Flowette: Flow matching with graphette priors for graph heneration
Authors: Asiri Wijesinghe, Sevvandi Kandanaarachchi, Daniel M. Steinberg, Cheng Soon Ong Flowette: Flow matching with graphette priors TLDR: This paper is on generative modeling of graphs with recurring subgraph motifs. Flowette is a continuous flow matching framework using graphettes, a new probabilistic family of graph structure models.
Flowette training scheme. FGW optimal transport with Hungarian matching, GNN Transformer, Topology-aware loss and regularisation and graphettes.Many real-world graphs — from molecular structures to social networks — are built from recurring patterns such as rings, stars, and tree-like substructures.
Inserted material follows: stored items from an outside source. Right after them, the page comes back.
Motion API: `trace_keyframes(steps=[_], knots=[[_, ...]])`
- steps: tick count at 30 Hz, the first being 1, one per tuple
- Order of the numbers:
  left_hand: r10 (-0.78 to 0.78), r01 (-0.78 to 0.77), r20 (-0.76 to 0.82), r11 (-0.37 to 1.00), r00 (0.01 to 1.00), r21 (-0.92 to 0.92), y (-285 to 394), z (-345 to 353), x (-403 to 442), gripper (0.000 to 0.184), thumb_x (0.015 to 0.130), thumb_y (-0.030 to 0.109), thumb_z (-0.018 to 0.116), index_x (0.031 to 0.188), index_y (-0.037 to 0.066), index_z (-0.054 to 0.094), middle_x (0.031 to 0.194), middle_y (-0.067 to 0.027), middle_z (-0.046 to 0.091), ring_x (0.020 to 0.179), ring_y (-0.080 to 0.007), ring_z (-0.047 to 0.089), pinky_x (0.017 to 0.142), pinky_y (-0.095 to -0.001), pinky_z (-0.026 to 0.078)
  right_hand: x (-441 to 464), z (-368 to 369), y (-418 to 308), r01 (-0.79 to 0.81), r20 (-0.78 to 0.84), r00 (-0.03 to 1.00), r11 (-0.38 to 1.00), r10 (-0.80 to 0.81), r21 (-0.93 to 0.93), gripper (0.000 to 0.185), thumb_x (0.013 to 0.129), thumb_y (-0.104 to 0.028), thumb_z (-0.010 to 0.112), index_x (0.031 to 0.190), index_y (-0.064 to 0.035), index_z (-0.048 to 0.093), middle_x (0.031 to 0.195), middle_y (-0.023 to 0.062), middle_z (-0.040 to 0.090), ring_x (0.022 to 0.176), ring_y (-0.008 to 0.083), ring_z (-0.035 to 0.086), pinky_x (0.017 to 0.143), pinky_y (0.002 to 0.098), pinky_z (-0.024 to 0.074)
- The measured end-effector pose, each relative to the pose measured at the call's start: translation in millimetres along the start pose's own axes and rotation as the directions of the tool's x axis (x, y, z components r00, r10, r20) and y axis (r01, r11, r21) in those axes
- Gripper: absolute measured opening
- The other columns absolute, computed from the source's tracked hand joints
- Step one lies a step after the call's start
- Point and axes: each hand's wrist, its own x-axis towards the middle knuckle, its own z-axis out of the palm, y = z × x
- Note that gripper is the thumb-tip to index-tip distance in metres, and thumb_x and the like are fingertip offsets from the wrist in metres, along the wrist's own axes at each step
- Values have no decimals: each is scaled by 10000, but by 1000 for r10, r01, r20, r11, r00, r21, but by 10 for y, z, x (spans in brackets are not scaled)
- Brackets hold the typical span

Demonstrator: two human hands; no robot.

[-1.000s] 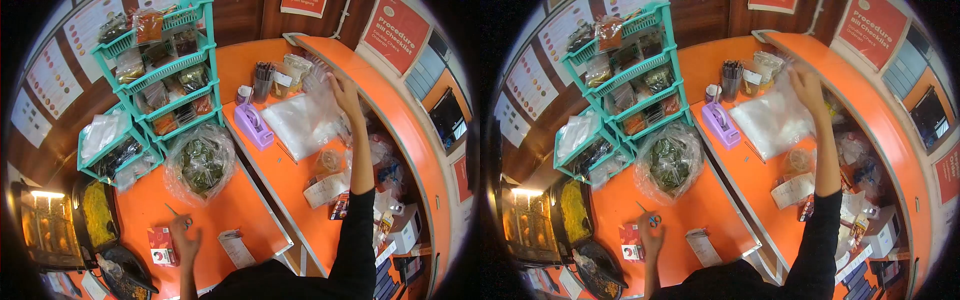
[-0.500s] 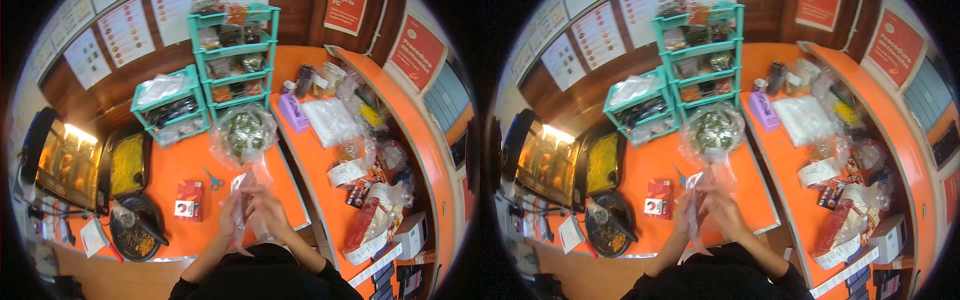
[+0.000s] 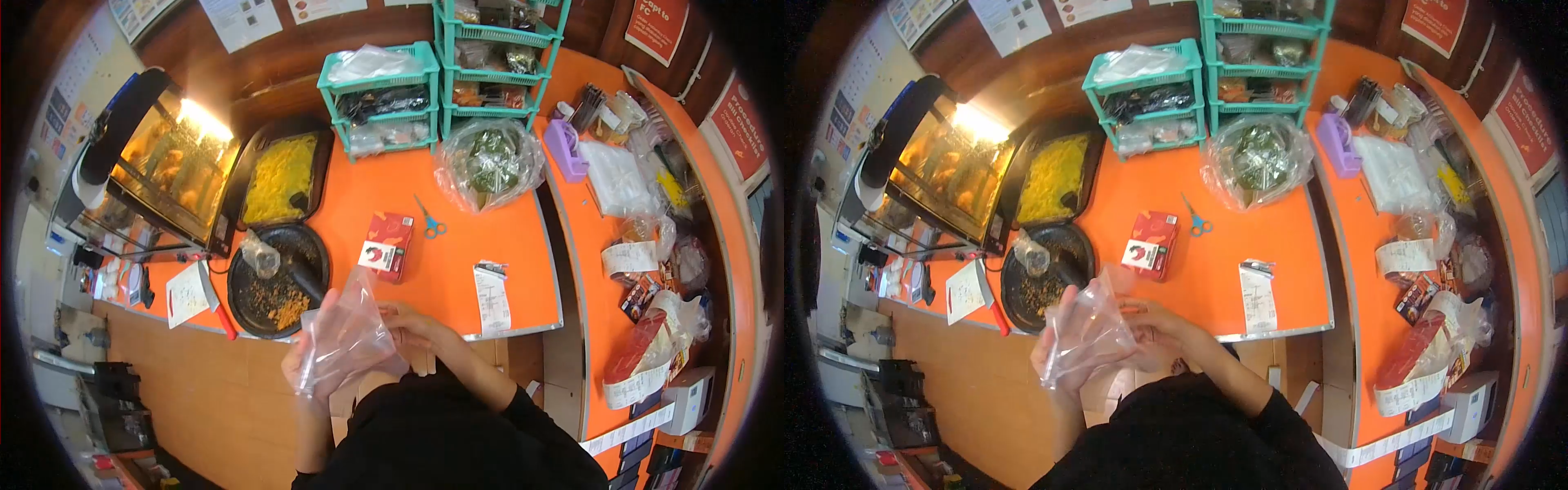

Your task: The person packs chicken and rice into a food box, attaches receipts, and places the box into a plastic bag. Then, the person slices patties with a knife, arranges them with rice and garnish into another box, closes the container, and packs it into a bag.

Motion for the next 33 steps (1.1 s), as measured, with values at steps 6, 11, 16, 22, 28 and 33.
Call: trace_keyframes(steps=[6, 11, 16, 22, 28, 33], knots=[[139, -123, -1, 866, 990, -484, -154, -252, -415, 622, 956, 295, 450, 1517, 227, 190, 1586, -98, 95, 1416, -388, 181, 1097, -633, 209, 251, 398, 311, 148, 40, 985, 945, -166, 290, 467, 893, -192, 649, 1298, -19, 496, 1141, 70, 615, 967, 138, 618, 847, 289, 483], [288, -185, 36, 703, 957, -687, -260, -314, -453, 581, 977, 296, 384, 1514, 319, 162, 1595, -13, 52, 1416, -411, 139, 1109, -659, 133, 341, 499, 953, 200, -10, 979, 962, -206, -184, 291, 899, -237, 635, 1095, -22, 636, 947, 24, 639, 840, 103, 576, 768, 273, 458], [443, -280, 116, 726, 889, -629, -42, -427, -524, 605, 993, 248, 322, 1505, 399, 37, 1595, 0, 19, 1431, -429, 33, 1067, -732, 106, -42, -40, 722, 148, -415, 876, 956, -246, -253, 163, 905, -171, 578, 905, -24, 649, 734, 1, 611, 622, 73, 548, 556, 230, 431], [427, -367, -11, 765, 904, -530, 87, -478, -625, 589, 993, 235, 285, 1516, 342, 36, 1589, -71, -47, 1429, -434, 43, 1095, -684, 143, -439, 120, 503, 14, -440, 894, 988, -81, -154, 468, 987, -429, 468, 894, -21, 676, 641, -4, 574, 509, 64, 486, 448, 238, 392], [484, -410, 133, 833, 865, -371, 168, -665, -739, 554, 1001, 264, 271, 1523, 267, 86, 1571, -176, 61, 1417, -422, 157, 1104, -637, 211, -628, 77, 407, 170, -161, 969, 977, -189, -126, 217, 866, -217, 684, 898, -2, 678, 751, 55, 628, 687, 115, 605, 624, 197, 474], [71, -12, -157, 937, 985, 349, 589, -779, -788, 543, 999, 343, 307, 1479, 89, 271, 1472, -210, 344, 1310, -375, 407, 1057, -545, 358, -819, -61, 130, 96, -114, 984, 953, -134, -287, 159, 813, -94, 720, 942, -1, 702, 833, 60, 678, 736, 102, 628, 659, 212, 488]])
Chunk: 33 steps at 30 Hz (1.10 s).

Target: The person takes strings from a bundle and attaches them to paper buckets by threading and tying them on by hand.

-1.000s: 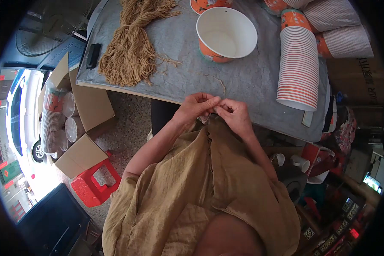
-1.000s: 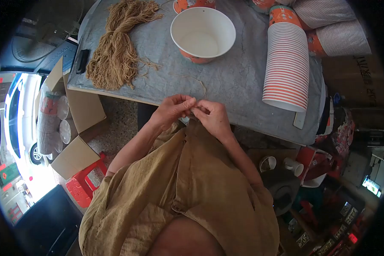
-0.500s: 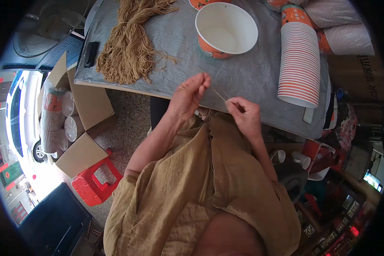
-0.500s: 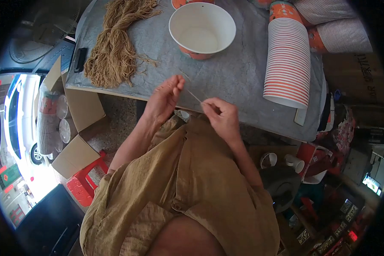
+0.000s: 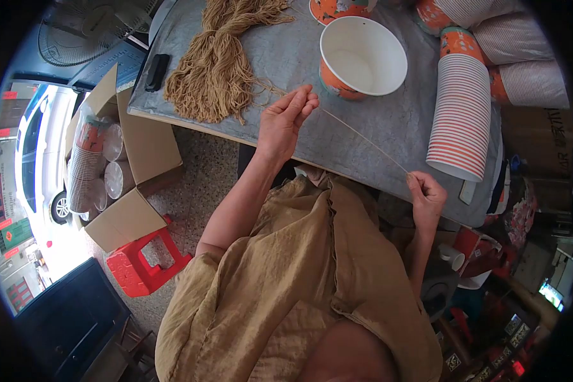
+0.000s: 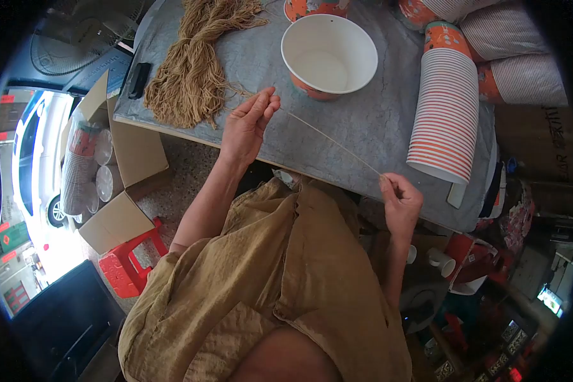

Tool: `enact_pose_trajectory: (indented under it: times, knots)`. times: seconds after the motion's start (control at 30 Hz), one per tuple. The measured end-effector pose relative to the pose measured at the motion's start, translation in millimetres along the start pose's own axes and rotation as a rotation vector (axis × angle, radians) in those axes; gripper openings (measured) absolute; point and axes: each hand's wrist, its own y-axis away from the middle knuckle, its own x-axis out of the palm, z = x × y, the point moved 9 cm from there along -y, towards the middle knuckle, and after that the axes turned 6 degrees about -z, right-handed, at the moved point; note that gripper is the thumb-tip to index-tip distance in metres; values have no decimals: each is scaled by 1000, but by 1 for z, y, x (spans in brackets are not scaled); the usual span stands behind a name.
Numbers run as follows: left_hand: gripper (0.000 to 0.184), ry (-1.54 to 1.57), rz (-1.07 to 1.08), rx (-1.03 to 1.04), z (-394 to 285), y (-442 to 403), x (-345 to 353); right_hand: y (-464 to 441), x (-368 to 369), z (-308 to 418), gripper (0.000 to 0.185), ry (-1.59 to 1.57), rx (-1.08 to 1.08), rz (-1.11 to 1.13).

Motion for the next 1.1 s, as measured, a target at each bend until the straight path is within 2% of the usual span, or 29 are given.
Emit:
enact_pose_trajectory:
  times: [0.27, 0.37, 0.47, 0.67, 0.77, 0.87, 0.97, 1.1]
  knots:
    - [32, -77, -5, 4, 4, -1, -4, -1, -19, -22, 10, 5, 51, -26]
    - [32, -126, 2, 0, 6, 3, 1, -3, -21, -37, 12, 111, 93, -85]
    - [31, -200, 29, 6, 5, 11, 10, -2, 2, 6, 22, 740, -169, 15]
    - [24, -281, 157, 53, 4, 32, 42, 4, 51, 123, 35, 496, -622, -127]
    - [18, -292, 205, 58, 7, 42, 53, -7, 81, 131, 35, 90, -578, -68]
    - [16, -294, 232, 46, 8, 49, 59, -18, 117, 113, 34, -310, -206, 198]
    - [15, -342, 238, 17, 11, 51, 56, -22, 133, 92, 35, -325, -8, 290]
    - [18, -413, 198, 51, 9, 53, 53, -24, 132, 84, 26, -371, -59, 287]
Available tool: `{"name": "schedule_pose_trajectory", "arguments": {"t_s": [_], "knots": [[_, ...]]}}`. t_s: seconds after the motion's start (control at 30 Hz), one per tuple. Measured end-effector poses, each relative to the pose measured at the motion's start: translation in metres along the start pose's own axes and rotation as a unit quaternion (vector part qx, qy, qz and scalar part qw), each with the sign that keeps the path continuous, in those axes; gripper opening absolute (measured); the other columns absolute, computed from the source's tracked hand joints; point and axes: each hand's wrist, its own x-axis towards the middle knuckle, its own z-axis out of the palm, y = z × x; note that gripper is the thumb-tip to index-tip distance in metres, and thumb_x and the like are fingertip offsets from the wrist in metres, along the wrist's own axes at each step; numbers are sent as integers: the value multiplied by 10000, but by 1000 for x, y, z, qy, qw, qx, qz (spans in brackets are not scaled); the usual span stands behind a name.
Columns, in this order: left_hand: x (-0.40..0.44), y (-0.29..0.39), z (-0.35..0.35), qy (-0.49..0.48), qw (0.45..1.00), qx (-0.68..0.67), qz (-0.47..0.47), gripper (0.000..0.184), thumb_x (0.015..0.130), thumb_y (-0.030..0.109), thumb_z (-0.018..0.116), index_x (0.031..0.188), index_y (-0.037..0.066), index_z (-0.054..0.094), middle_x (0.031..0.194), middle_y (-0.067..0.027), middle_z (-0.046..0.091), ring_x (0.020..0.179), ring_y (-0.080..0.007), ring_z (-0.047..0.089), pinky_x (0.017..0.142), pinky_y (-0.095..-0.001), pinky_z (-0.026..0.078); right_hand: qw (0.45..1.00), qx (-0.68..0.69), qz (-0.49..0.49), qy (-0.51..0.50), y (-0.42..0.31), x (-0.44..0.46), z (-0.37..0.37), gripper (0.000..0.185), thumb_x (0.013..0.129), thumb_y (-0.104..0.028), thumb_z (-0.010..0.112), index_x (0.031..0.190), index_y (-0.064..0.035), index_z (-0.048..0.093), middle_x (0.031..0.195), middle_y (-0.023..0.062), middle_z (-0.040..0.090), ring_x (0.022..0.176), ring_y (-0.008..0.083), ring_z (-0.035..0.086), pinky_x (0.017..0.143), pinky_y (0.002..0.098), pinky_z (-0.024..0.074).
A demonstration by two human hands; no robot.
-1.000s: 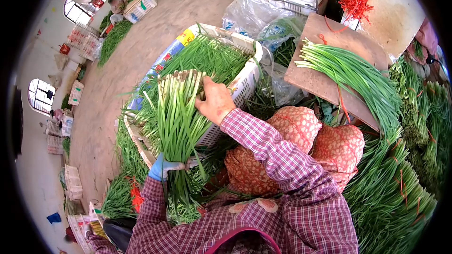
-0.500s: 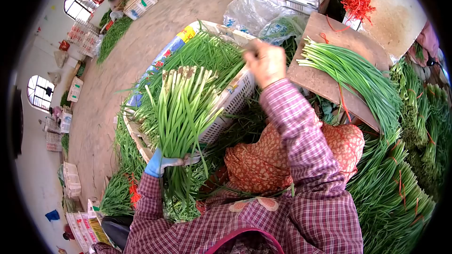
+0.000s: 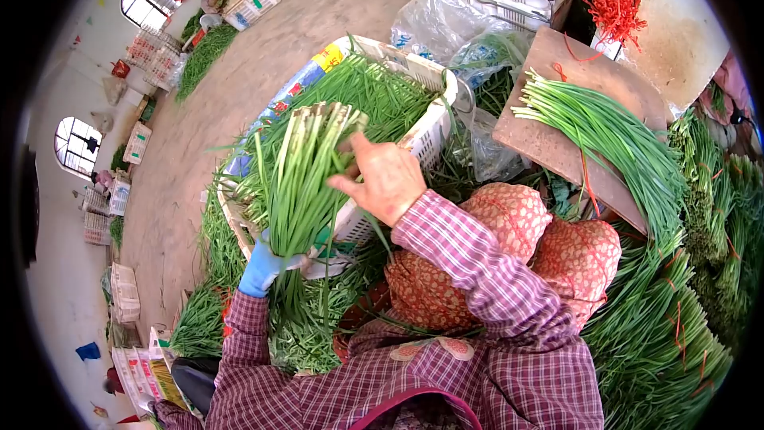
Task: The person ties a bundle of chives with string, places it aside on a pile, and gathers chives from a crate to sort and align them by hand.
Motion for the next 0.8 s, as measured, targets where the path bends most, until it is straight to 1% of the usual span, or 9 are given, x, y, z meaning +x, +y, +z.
{"name": "schedule_pose_trajectory", "arguments": {"t_s": [0.1, 0.2, 0.23, 0.37, 0.47, 0.5, 0.6, 0.7, 0.8], "knots": [[4, 11, 0, 54, 978, 163, 117, 591, 677, 67, 791, 1211, 1, 548, 1071, -94, 677, 958, -173, 652, 842, -325, 524, 994, -40, -64, 79, 16, 6, 6, 227, 819, -231, 707, 864, -12, 666, 746, 150, 694, 598, 231, 671, 598, 349, 563], [5, 22, -12, 111, 932, 316, 136, 632, 669, 128, 799, 1230, 11, 535, 1059, -141, 677, 954, -224, 670, 826, -347, 535, 988, -130, 3, 78, 42, 5, -18, 54, 826, -89, 669, 843, -44, 693, 793, 124, 699, 650, 209, 674, 603, 344, 560], [9, 6, -25, 134, 916, 340, 166, 711, 637, 139, 795, 1281, 40, 509, 1056, -168, 669, 945, -284, 676, 811, -362, 541, 985, -150, 26, 83, 59, 4, -27, 74, 826, -151, 673, 852, -83, 691, 793, 95, 685, 665, 214, 671, 624, 360, 559], [6, 21, -30, 193, 844, 454, 211, 791, 607, 99, 781, 1334, 58, 471, 1030, -163, 672, 895, -289, 680, 772, -351, 544, 936, -337, 100, -15, 87, -9, -63, 177, 828, -304, 678, 898, -143, 705, 800, 56, 675, 708, 206, 670, 645, 367, 551], [8, 35, -26, 217, 809, 524, 155, 843, 592, 89, 776, 1372, 118, 458, 1026, -143, 671, 889, -280, 678, 769, -360, 545, 956, -286, 47, 38, 58, 1, -67, 216, 835, -360, 666, 887, -154, 704, 797, 46, 677, 669, 192, 662, 604, 356, 543], [10, 36, -24, 231, 792, 541, 163, 880, 575, 95, 777, 1389, 168, 451, 1002, -127, 673, 864, -281, 674, 758, -358, 545, 973, -218, 73, 11, 30, 9, -70, 236, 846, -322, 661, 925, -103, 701, 855, 85, 695, 734, 241, 675, 653, 348, 530], [13, 45, -19, 237, 734, 625, 124, 866, 573, 119, 783, 1378, 171, 467, 992, -116, 673, 833, -281, 669, 737, -344, 543, 993, -88, -58, 57, 6, 21, -44, 199, 858, -276, 658, 854, -82, 703, 833, 83, 692, 679, 232, 663, 631, 341, 531], [16, 46, -19, 239, 702, 654, 147, 859, 568, 139, 795, 1367, 191, 485, 963, -107, 671, 806, -277, 664, 706, -338, 538, 991, -93, -73, 55, -8, 24, -31, 258, 830, -348, 679, 832, -91, 703, 789, 80, 678, 657, 267, 655, 602, 368, 521], [16, 51, -16, 226, 676, 686, 142, 833, 588, 169, 799, 1363, 211, 495, 846, -87, 643, 727, -267, 645, 647, -359, 519, 988, -151, -5, 35, -11, 26, -17, 382, 766, -459, 710, 834, -84, 687, 751, 91, 662, 657, 295, 652, 588, 395, 512]]}}
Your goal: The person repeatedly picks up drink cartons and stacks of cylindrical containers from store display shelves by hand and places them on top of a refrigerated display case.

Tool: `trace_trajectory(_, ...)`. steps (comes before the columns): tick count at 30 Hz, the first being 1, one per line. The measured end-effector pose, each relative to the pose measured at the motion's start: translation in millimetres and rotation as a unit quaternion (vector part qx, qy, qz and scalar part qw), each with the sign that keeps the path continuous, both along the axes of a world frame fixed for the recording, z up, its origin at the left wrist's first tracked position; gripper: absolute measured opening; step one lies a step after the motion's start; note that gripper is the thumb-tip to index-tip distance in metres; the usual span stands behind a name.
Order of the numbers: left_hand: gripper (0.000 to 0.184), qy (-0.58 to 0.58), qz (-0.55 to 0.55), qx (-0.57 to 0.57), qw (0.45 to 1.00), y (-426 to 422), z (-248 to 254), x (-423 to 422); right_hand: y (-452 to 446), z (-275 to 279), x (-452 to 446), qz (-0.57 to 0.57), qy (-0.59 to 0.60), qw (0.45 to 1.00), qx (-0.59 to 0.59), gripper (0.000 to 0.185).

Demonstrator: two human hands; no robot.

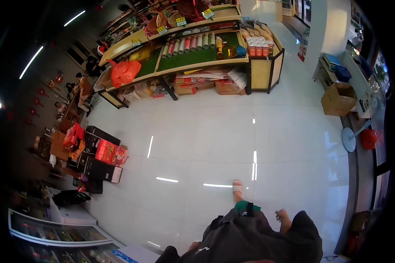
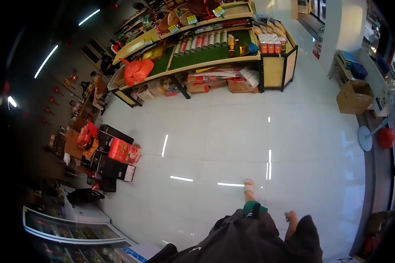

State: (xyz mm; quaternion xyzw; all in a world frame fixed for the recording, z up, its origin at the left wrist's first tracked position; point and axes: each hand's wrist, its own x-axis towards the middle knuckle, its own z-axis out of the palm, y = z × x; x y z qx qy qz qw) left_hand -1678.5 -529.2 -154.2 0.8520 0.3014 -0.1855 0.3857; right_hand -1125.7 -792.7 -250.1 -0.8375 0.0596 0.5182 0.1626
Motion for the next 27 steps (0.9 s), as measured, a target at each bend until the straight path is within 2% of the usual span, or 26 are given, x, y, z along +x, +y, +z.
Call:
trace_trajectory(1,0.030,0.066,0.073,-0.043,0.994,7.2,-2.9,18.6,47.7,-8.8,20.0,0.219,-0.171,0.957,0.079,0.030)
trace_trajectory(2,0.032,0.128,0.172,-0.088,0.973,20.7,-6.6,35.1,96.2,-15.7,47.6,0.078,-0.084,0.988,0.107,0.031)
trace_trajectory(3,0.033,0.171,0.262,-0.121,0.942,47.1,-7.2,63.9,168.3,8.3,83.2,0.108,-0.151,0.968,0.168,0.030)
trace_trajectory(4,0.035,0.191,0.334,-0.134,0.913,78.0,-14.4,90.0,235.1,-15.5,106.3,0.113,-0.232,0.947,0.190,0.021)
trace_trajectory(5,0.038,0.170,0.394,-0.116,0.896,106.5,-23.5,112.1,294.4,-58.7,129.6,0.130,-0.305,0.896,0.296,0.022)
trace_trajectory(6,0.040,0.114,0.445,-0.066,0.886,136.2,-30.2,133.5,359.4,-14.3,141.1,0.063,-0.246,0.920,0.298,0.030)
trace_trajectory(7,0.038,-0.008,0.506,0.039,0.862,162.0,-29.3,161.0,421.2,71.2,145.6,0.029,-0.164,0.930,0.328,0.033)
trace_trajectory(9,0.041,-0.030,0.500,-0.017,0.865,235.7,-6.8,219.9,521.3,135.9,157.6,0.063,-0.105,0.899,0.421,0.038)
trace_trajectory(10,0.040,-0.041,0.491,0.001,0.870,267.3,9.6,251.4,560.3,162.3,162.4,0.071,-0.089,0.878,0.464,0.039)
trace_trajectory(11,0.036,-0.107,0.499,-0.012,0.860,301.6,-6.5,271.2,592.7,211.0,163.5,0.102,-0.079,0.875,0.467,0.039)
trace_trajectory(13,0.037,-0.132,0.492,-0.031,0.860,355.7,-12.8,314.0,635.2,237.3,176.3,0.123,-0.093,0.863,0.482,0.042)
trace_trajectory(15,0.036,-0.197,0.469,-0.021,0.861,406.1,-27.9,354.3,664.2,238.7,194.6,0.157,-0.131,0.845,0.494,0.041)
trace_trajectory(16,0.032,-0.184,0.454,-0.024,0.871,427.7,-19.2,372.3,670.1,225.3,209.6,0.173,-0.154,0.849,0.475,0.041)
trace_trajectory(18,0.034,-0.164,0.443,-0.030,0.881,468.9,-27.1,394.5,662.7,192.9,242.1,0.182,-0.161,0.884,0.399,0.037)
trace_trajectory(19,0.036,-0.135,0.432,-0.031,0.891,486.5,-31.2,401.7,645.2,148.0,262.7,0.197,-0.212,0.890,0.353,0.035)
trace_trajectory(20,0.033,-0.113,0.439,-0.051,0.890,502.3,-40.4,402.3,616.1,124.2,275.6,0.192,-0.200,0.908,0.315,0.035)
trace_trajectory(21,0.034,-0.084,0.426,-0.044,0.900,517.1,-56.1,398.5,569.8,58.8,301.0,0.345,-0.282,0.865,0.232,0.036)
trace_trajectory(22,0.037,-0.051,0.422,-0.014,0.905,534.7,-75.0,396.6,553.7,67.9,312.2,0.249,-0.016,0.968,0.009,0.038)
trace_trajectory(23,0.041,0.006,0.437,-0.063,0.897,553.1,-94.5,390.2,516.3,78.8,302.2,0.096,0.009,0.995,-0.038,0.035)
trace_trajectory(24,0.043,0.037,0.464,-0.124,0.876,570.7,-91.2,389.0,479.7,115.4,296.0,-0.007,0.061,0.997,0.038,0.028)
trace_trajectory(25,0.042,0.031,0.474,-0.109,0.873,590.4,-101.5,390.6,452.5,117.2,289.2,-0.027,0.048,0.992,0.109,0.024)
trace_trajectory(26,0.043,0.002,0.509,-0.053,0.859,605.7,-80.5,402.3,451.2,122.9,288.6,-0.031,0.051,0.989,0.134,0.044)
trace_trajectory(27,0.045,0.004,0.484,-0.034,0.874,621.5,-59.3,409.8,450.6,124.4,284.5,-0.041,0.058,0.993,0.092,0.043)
This paper introduces Flowette, a generative model for graphs that is designed to capture exactly these kinds of structural motifs. At its core, Flowette uses flow matching, a continuous generative modelling approach, guided by a graph neural network transformer that learns how graphs evolve from noise to structured outputs. To encode domain knowledge about recurring substructures, the paper introduces graphettes, a new family of probabilistic graph models that extend the classical graphon framework by allowing controlled structural edits to build in motifs directly. Topology is preserved during generation through optimal transport coupling, and long-range structural dependencies are handled via regularisation. Tested on both synthetic benchmarks and small-molecule generation tasks, Flowette consistently outperforms baselines, making a compelling case that pairing structural priors with flow-based training is a natural and effective recipe for learning complex graph distributions.
A pseudo-inverse of a line graph
Authors: Sevvandi Kandanaarachchi, Phil Kilby, Cheng Soon Ong A pseudo-inverse of a line graph TLDR: This paper is somewhat different in the sense it is not about graph generation. It is about proposing an inverse to the non-invertible line graph operation in terms of a pseudo-inverse.
The setting of a line graph pseudo-inverse.The line graph transformation — which converts a graph's edges into vertices — is a useful tool in graph theory, but it has a fundamental limitation: it is not invertible. Not every graph is a valid line graph, and even when one is, recovering the original root graph from it is non-trivial. This paper tackles the natural question of what happens when a line graph is slightly corrupted or perturbed: can we still recover a valid root graph? This paper frames this as a pseudo-inverse problem and propose a linear integer program that makes the minimum number of edge edits to a given graph until it becomes a valid line graph, at which point the root graph can be recovered. They use the spectral norm to show theoretically that this pseudo-inverse operation is well-behaved — small perturbations in the line graph lead to small, controlled changes in the recovered root graph. Experiments on Erdős-Rényi graphs confirm that the theory holds up in practice, laying groundwork for robust root graph reconstruction in noisy real-world settings.